Stored items
▼

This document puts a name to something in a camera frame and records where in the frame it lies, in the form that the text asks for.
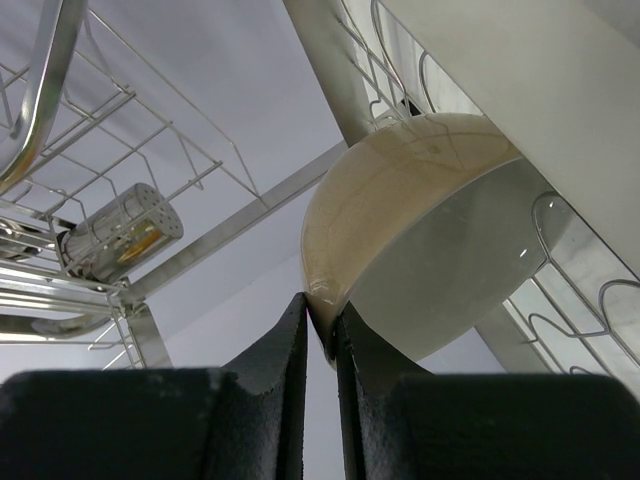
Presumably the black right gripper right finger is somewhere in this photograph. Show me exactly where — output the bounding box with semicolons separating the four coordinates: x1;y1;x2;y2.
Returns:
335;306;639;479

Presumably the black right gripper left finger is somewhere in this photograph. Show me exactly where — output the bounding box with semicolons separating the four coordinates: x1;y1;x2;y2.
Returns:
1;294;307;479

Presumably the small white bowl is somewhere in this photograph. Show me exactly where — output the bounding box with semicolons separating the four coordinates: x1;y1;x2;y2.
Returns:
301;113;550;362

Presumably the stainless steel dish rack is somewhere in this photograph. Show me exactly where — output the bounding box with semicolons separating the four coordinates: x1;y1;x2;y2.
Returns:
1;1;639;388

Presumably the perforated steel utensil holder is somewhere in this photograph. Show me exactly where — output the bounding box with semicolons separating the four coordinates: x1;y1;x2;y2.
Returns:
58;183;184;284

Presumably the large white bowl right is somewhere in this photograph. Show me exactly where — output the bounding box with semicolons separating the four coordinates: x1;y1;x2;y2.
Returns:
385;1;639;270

▲
▼

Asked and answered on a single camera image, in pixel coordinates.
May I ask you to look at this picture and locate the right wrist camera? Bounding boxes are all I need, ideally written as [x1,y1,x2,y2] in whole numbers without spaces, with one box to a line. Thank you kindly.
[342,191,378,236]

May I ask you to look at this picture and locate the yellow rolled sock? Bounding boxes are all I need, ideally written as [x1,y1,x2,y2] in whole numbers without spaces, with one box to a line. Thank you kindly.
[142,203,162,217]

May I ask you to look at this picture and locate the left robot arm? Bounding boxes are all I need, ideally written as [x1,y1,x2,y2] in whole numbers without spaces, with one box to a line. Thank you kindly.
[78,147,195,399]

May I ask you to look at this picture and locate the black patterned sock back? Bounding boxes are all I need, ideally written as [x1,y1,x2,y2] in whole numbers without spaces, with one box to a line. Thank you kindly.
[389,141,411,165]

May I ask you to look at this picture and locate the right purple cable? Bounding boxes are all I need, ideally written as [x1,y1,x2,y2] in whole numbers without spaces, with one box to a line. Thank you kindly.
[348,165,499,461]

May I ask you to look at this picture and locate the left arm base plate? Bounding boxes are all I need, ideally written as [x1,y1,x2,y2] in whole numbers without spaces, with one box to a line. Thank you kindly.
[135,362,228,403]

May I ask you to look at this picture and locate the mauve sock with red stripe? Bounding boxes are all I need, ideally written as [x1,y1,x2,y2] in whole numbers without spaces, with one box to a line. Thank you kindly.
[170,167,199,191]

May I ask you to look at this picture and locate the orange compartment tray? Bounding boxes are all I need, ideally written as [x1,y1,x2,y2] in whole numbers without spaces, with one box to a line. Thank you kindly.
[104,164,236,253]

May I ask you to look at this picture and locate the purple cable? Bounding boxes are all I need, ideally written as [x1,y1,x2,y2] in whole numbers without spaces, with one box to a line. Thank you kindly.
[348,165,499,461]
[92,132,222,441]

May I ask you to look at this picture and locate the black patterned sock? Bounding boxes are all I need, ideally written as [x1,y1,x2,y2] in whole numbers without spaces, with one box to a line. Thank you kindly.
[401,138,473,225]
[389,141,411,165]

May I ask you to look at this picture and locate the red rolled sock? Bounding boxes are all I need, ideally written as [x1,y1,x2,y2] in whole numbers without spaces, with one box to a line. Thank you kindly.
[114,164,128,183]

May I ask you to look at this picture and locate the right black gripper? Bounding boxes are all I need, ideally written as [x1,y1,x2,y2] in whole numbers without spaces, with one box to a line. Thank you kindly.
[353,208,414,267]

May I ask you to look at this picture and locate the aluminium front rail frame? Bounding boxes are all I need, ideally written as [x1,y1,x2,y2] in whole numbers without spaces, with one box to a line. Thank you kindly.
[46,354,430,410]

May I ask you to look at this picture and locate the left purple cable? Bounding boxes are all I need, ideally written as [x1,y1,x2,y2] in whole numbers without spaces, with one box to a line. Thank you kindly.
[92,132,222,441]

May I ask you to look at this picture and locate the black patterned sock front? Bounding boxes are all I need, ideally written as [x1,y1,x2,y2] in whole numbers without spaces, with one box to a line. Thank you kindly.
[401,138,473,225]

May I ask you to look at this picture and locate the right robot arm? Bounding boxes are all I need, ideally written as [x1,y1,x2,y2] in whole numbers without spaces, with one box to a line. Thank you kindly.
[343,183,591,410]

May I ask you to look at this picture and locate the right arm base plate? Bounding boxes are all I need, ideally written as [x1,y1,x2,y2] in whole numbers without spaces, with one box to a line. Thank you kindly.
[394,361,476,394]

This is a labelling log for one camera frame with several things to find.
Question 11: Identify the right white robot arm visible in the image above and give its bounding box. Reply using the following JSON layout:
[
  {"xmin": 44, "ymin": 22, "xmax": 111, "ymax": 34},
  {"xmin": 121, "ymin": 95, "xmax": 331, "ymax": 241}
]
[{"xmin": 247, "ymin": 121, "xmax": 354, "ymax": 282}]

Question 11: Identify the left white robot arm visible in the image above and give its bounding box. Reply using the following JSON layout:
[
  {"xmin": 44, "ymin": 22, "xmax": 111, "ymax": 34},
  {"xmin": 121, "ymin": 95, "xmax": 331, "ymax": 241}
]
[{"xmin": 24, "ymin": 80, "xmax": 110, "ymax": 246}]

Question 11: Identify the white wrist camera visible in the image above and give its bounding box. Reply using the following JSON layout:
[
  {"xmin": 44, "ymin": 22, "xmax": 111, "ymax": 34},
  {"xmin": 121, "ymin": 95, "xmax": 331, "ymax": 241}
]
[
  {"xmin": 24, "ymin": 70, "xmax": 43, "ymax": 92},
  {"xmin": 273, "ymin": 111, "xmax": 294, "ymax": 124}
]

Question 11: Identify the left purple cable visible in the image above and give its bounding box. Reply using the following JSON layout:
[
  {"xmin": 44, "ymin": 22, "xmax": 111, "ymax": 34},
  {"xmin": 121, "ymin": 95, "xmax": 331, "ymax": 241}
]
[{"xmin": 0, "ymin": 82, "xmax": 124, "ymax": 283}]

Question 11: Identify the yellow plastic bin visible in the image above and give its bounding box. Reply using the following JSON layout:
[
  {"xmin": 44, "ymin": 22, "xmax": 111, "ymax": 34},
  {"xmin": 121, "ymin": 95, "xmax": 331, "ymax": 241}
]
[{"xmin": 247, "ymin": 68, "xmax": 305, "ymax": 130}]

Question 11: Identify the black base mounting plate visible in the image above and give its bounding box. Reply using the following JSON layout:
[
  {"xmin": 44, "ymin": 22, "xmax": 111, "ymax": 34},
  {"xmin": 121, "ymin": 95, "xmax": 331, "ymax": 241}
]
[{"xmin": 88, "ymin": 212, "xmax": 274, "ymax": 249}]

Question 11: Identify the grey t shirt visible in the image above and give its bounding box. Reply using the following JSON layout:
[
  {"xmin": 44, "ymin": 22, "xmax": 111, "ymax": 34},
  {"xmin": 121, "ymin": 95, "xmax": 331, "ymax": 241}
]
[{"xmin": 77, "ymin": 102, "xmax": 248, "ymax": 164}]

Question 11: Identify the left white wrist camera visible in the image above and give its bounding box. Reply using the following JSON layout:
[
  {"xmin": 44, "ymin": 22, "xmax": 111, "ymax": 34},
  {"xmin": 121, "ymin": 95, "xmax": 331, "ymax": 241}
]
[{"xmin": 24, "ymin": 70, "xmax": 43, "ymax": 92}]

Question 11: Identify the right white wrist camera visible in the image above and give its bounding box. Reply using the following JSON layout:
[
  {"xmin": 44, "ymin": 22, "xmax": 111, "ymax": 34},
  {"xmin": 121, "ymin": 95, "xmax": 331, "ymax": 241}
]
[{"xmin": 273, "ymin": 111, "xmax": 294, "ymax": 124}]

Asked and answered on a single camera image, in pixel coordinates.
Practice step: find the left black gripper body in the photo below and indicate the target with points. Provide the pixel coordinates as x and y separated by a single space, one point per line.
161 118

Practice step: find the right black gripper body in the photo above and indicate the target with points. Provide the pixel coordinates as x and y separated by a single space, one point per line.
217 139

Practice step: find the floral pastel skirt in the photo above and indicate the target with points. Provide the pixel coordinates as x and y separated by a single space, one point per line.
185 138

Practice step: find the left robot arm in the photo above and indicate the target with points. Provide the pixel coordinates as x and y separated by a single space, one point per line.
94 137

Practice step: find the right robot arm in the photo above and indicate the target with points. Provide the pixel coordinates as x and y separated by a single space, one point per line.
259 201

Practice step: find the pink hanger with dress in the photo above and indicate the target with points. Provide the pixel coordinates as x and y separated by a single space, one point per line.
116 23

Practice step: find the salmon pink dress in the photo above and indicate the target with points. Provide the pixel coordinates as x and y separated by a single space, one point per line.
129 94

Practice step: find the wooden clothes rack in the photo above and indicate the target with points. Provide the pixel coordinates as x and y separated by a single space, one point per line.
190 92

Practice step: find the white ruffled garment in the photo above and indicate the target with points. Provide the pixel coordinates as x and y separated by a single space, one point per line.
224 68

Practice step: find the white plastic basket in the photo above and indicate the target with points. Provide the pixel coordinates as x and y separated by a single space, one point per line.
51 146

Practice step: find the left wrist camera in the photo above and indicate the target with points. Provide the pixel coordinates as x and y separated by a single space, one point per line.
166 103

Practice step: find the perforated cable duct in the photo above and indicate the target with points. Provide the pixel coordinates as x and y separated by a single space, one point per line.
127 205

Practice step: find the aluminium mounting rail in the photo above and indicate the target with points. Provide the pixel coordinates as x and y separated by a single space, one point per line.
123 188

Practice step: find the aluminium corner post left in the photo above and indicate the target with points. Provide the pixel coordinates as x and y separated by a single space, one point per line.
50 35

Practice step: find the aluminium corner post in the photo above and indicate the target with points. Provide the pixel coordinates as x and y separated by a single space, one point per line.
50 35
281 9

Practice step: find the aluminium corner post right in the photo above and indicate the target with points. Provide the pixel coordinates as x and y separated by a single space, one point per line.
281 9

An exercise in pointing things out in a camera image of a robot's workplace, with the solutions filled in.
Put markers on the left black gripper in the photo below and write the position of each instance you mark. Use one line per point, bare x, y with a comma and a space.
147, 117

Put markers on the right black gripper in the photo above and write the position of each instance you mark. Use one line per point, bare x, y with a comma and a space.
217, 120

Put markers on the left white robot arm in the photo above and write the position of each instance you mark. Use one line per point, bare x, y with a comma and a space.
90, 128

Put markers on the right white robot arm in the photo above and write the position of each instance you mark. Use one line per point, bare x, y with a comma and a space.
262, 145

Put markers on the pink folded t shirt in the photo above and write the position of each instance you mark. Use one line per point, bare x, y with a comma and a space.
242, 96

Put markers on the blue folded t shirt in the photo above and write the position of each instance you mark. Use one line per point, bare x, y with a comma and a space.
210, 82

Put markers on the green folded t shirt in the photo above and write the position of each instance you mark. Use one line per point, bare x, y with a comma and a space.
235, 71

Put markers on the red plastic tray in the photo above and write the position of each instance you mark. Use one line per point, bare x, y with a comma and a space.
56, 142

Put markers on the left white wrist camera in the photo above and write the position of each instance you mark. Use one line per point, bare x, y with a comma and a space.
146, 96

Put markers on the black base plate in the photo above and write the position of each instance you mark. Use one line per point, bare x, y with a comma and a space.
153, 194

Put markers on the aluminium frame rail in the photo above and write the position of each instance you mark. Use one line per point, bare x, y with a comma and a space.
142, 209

▲

**YOUR TASK:**
Only the lines of the data holding the string "bowl" are wanted; copy each of them.

**ANSWER TO THIS TASK:**
Presumably the small white bowl is somewhere in this photograph. Show me exactly where — output the bounding box with semicolons separating the four coordinates: x1;y1;x2;y2.
Presumably the large white bowl right is somewhere in this photograph. Show me exactly where — output the bounding box with semicolons separating the four coordinates: x1;y1;x2;y2.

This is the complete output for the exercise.